Yes. Following legal challenges from compounding pharmacies and prescribers, courts vacated the FDA's resolution of the tirzepatide shortage, restoring the legal basis for compounding from 503A and 503B pharmacies. As of early 2026, compounded tirzepatide remains available through licensed telehealth providers using FDA-registered pharmacies. The situation is evolving — Marrow monitors regulatory updates and will notify patients of any changes.

How much does compounded tirzepatide cost?

Compounded tirzepatide at Marrow starts at $299/month. This includes the medication, injection supplies, physician oversight, and free shipping. Brand-name Zepbound costs $1,000–$1,200/month without insurance.

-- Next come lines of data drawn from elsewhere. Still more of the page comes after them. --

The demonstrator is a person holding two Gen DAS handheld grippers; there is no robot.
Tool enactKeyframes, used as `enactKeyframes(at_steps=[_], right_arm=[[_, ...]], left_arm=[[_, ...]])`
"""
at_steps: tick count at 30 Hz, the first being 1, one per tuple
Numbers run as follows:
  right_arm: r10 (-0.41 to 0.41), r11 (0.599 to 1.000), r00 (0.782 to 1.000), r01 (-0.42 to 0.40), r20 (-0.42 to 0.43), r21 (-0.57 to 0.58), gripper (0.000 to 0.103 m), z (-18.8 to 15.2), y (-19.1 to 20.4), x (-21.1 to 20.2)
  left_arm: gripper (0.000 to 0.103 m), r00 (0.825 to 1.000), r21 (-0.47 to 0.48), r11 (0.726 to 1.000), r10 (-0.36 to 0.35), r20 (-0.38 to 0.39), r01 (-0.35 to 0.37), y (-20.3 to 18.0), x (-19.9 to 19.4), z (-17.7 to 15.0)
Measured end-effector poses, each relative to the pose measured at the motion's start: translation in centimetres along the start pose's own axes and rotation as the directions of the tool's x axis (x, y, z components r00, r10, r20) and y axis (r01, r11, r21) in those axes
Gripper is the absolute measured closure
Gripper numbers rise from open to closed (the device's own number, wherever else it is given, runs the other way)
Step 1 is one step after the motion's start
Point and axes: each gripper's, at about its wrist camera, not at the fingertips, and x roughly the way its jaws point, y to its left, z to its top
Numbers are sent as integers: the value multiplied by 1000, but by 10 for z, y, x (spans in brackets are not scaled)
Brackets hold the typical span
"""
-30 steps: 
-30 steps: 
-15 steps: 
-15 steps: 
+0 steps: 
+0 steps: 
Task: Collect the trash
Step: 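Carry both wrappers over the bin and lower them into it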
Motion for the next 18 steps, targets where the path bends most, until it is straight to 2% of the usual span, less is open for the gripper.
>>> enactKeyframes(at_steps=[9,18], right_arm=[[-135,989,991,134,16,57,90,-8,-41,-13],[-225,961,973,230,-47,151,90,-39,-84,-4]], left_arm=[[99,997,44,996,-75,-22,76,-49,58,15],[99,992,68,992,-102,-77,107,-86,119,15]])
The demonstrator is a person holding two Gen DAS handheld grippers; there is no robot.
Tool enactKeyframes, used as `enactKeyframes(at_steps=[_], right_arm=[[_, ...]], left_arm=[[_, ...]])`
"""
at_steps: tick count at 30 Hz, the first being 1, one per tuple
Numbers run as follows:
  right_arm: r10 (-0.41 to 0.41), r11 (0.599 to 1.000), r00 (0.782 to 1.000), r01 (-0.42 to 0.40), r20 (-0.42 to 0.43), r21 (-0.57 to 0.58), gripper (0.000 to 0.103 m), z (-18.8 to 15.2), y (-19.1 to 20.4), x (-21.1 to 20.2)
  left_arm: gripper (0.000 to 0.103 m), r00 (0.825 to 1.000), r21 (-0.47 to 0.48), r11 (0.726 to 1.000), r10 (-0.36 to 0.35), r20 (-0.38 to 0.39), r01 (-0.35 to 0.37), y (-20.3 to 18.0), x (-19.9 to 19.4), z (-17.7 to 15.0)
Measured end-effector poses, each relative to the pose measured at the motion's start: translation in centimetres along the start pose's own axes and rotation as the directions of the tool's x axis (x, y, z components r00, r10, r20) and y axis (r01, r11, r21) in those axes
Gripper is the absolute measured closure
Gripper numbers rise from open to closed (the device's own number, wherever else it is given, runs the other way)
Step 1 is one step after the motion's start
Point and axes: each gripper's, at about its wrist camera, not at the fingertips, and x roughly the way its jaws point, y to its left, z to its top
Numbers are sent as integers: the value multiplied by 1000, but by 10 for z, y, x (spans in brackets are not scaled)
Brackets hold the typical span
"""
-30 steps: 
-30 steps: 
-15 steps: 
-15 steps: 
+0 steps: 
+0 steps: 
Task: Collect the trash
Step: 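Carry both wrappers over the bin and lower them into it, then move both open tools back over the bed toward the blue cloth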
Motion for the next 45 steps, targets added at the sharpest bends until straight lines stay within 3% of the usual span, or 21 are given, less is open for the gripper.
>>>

What's the difference between compounded and brand-name tirzepatide?

The active pharmaceutical ingredient is the same — tirzepatide. Compounded versions are prepared by FDA-registered 503B pharmacies rather than Eli Lilly. The regulatory pathway differs; compounded medications do not go through the same FDA approval process as brand-name drugs, but are prepared under strict manufacturing standards.

Will compounded tirzepatide be banned?

The legal situation has been volatile. The FDA initially removed tirzepatide from the shortage list, which would ban compounding. That decision was challenged in federal court and vacated. Ongoing litigation means the status could change. Patients on compounded tirzepatide should stay informed through their provider and have a contingency plan for accessing brand-name medication if needed.